All writing is a process of elimination.
The night of the first murder.
In a cottage on the Selsey Road the central heating had cooled and the floorboards were creaking. Alone and wheezing in his bedroom, Edgar Blacker stirred, turned over, took a few shallow breaths and settled into a dream of bestsellers and huge profits. He was a publisher.
Downstairs, the flap on the letterbox opened and a plastic hose was pushed through. Liquid trickled from it onto the fitted carpet. The hose was withdrawn. The flap closed.
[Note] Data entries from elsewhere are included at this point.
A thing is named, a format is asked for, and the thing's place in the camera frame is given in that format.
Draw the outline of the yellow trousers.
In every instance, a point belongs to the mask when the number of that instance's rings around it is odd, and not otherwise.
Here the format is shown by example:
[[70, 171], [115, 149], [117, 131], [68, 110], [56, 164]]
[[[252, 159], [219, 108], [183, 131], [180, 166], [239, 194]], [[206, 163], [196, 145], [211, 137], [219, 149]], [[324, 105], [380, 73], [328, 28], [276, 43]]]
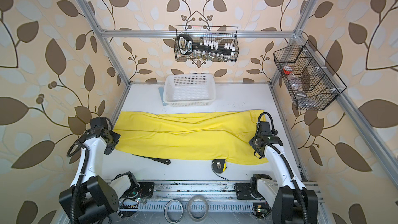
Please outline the yellow trousers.
[[240, 165], [267, 163], [254, 156], [254, 137], [261, 110], [224, 113], [155, 115], [121, 112], [114, 131], [117, 150], [133, 155], [176, 160], [214, 160]]

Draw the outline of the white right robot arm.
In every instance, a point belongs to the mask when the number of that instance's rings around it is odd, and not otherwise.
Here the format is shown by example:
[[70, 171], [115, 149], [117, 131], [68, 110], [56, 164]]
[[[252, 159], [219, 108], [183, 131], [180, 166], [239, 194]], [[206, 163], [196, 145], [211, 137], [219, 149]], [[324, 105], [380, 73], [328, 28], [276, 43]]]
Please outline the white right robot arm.
[[[268, 117], [266, 121], [261, 120], [264, 115]], [[271, 115], [261, 113], [249, 145], [256, 158], [268, 160], [274, 175], [254, 174], [249, 183], [235, 184], [236, 196], [239, 200], [265, 200], [269, 209], [257, 208], [256, 212], [271, 215], [275, 224], [315, 224], [318, 196], [293, 171], [277, 134]]]

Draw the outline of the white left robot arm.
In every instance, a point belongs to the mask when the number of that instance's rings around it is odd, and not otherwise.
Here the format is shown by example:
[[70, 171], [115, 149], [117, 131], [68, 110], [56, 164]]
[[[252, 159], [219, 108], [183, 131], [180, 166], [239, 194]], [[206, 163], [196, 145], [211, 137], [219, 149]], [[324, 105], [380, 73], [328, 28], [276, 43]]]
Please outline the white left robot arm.
[[101, 224], [124, 218], [124, 200], [145, 204], [154, 192], [153, 182], [139, 183], [132, 172], [111, 180], [101, 178], [102, 161], [118, 144], [120, 135], [112, 131], [107, 117], [90, 120], [90, 129], [69, 148], [68, 157], [81, 152], [76, 176], [70, 188], [61, 192], [59, 202], [72, 224]]

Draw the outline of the black yellow tape measure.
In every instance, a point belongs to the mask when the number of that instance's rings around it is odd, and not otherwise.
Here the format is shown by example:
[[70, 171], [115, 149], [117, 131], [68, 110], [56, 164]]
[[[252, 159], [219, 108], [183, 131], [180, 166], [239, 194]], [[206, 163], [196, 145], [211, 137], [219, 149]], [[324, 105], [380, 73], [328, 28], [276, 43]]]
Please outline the black yellow tape measure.
[[229, 181], [227, 178], [221, 176], [221, 174], [226, 170], [227, 164], [225, 159], [214, 159], [211, 164], [211, 169], [213, 173], [219, 178]]

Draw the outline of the red capped item in basket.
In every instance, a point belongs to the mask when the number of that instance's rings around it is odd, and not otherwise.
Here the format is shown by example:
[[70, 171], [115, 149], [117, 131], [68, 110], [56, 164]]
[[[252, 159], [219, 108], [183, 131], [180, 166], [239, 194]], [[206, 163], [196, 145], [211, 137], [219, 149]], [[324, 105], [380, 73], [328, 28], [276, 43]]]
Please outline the red capped item in basket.
[[291, 66], [286, 65], [283, 67], [283, 72], [286, 76], [288, 76], [293, 73], [293, 68]]

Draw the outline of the green pipe wrench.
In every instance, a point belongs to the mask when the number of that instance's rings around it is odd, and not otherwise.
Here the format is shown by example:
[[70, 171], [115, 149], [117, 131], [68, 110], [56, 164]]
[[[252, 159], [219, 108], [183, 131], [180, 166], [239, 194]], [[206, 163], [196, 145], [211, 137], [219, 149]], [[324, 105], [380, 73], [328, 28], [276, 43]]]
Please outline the green pipe wrench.
[[149, 159], [152, 161], [156, 161], [165, 165], [170, 165], [171, 161], [169, 159], [161, 159], [161, 158], [152, 158], [152, 157], [145, 157], [145, 156], [139, 156], [139, 155], [135, 155], [137, 157], [141, 157], [141, 158], [145, 158], [145, 159]]

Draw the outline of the white perforated plastic basket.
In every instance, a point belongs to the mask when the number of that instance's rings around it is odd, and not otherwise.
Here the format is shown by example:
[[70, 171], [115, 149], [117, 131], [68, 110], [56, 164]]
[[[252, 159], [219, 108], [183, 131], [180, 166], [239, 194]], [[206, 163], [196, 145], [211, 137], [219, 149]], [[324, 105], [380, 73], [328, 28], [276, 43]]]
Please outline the white perforated plastic basket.
[[216, 99], [216, 86], [210, 74], [168, 76], [163, 100], [171, 107], [208, 106]]

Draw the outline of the tape roll left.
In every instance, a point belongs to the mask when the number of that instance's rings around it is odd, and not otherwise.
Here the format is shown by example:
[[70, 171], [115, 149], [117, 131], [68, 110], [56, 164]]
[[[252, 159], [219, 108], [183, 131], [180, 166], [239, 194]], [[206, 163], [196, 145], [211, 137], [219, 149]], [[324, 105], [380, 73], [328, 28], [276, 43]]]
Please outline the tape roll left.
[[184, 215], [184, 207], [177, 199], [170, 200], [164, 208], [164, 217], [169, 224], [176, 224], [181, 221]]

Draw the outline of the black tool with white bits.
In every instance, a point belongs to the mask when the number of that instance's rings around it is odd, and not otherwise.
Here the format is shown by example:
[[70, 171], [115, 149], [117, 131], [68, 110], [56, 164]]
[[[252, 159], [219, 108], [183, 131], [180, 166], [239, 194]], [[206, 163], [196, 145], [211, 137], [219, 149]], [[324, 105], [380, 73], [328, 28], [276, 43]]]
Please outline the black tool with white bits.
[[193, 39], [190, 35], [179, 34], [176, 40], [178, 50], [183, 55], [190, 55], [195, 51], [233, 55], [237, 51], [232, 44], [222, 44], [220, 41], [204, 38], [203, 36], [200, 36], [199, 39]]

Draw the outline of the aluminium frame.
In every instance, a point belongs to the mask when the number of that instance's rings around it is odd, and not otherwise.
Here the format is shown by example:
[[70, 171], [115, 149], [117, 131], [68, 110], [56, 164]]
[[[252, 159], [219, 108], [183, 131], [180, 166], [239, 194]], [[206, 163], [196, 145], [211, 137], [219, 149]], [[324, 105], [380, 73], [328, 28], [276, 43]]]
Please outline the aluminium frame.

Seconds after, it was pushed open again. A piece of cloth saturated with fuel was forced through. More oily rags came after it. They made a small heap.
One cloth reeking of petrol hung from the letterbox. No attempt was made to push it through. There was the faint sound of a match being struck. The cloth fizzed into flame, dropped on the other rags and they ignited at once. Two parcels of page proofs were lying beside the door ready for posting. The flame touched them and they caught fire.
In the next phase of his dream, Blacker was lunching with J. K. Rowling, the creator of Harry Potter. She'd asked for a salad. For himself he'd ordered the best item on the menu: fillet steak flambe. He believed he could smell it being cooked.
The bookshelves lining two walls were perfect tinder. This cottage was stuffed with inflammable material. Even the filing cabinets were made of teak. The flames made green tongues of fire as they reacted with the cloth and the glue of the book bindings. In seconds, the shelves caught and glowed. Soon the wood was hissing.
It took a while for the fire to reach the small oak staircase at the far end of the living room but when it did the polish on the handrail burned green and yellow. The whole structure was soon ablaze. Deadly fumes were funnelled upstairs. Smoke is usually the killer in house fires. And there were no smoke alarms in this old building.
Edgar Blacker didn't get to close the deal with J. K. Rowling. He inhaled various gases, including carbon monoxide, and was called away to keep an appointment with the Chairman in the sky.